See where the Poison Ivy Plus contains "27% Iso Propylamine Salt Of Glyphosate" back to glyso...

Interesting idea about the bags but I don't care to come that close...


----------



## griz (Nov 26, 2009)

Peter_C said:


> I use Roundup brush killer with success, along with regular Roundup, but it can take a loooong time to get it knocked back. Years in fact.
> 
> https://www.roundup.com/en-us/produ...iller-products/roundup-concentrate-poison-ivy
> 
> Someone on here posted another method of using plastic bags, and starting with soaking wet ground pulling them by hand using plastic bags, and keeping the brush in the bag folding it inside out.


you ever try crossbow?


----------



## KAP (Feb 19, 2011)

If it's already pervasive, only real effective way I know to get rid of it is to hire landscapers who are immune to it and rip them out by the roots...

Otherwise, expect to waste time, money, and do a lot of scratching... and then hire them anyway... you work hard for your money for a reason...

The best time for chemicals for non-professionals when it comes to landscaping issues IMHO is prevention, not infestation...







griz said:


> you ever try crossbow?


FYI... http://www.dowagro.com/en-us/usag/product-solution-finder/herbicides/crossbow


----------



## MarkJames (Nov 25, 2012)

Before this year I would have never said this.....just pull it.

It's easier than you might think, doing it with all these precautions.

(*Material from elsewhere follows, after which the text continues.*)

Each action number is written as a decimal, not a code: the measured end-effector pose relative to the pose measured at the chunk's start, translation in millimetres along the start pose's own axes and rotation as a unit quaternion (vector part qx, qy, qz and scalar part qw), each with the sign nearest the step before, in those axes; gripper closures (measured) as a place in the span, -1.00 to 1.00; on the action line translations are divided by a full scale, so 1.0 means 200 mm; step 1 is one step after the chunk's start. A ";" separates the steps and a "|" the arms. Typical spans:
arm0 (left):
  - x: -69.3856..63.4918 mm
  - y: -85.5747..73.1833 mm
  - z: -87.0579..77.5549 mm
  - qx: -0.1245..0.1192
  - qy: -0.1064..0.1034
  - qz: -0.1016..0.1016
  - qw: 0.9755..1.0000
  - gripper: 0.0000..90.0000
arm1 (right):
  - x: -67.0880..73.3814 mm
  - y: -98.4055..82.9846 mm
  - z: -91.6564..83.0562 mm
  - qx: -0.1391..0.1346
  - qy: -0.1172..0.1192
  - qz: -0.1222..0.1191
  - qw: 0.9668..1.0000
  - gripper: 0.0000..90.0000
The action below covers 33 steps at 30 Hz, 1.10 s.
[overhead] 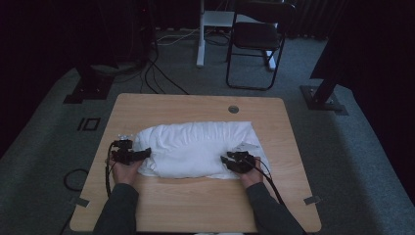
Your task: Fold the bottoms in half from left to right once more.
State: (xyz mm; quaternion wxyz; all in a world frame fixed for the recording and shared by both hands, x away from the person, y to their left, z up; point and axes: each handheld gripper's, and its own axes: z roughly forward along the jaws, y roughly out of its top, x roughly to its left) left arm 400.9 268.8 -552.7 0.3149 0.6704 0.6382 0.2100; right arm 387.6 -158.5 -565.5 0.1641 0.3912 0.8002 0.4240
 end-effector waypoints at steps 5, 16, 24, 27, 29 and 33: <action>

I got in a situation where the family was freaking out, given that ivy had reached a second floor window of my 4 month old baby nephew. (I was the one to casually point it out on a Philly trip, then all hell broke loose....next thing I know I'm researching, then removing on a ladder, etc.)

Having gone through that baptism by fire, I can say that the difficulty is overrated, so there's money to be made for easy work. and yes, I'm seriously allergic, too.

https://www.gardensalive.com/product/ybyg-polish-off-your-poison-ivy-without-personal-peril


----------



## griz (Nov 26, 2009)

KAP said:


> If it's already pervasive, only real effective way I know to get rid of it is to hire landscapers who are immune to it and rip them out by the roots...
> 
> Otherwise, expect to waste time, money, and do a lot of scratching... and then hire them anyway... you work hard for your money for a reason...
> 
> ...


there was a still a little available in oregon.

may be all gone by now. it worked well.


----------



## MarkJames (Nov 25, 2012)

200 sf is nothing. Wet the area, or do it the day after rain, and it will come right up.


----------



## TimNJ (Sep 7, 2005)

That stuff grows every where around here. There are old vines that are two inches in diameter running up the old oak trees. I take an ax or pruners and chop the vine right through to kill it up in the trees.
The stuff on the ground I mow down close to the ground and eventually it will die and I also spray RoundUp on it.

I get the itch real easy.


----------



## Peter_C (Nov 26, 2014)

griz said:


> you ever try crossbow?


Nope, but I did use this stuff with about as good of results as the Roundup version. I spent years trying to control Poison Oak on acres of land. The fire seems to have done a decent job of knocking it back for now. 
https://www.ortho.com/en-us/products/weeds/ortho-max-poison-ivy-tough-brush-killer-concentrate


TimNJ said:


> That stuff grows every where around here. There are old vines that are two inches in diameter running up the old oak trees. I take an ax or pruners and chop the vine right through to kill it up in the trees.
> The stuff on the ground I mow down close to the ground and eventually it will die and I also spray RoundUp on it.
> 
> I get the itch real easy.


When I started land clearing some of the stems were 4+", with the stalks growing over 40' into the trees. I cut them with my pole saw, then waited a couple of years before removing them. Often having to rig ropes and climb the trees to remove the stems. Even with the smaller stems I would cut them and wait a couple of years before clearing the bushes.


----------



## artinall (Aug 14, 2007)

Even after rain and damp ground this cannot be pulled.

Interconnected roots weave through the dense vines. Believe someone else had been pulling on them for some time, tearing the leaf tops off and they multiplied on and on (dementia). With stems so frail they just part.

Off with the sprayer and chemicals...


----------



## Peter_C (Nov 26, 2014)

artinall said:


> Off with the sprayer and chemicals...


Spot spray now before they go dormant, then in spring when they are green and fresh, spray again. Plan on doing it again, and again, and again... 

Your bushes are pretty small and should be able to be spot sprayed without much over spray. You could also cut the other plants back, wait a week, then spray the poison ivy. That way the other plants might not absorb as much, as it is mostly absorbed thru the leaves.


----------



## artinall (Aug 14, 2007)

Peter_C said:


> Spot spray now before they go dormant, then in spring when they are green and fresh, spray again. Plan on doing it again, and again, and again...


 Maybe I'll have to update my "Trade" :blink:

Got'em today.


----------



## artinall (Aug 14, 2007)

Funny thing happened. After bleaching a deck in short sleeves...no more itching.


----------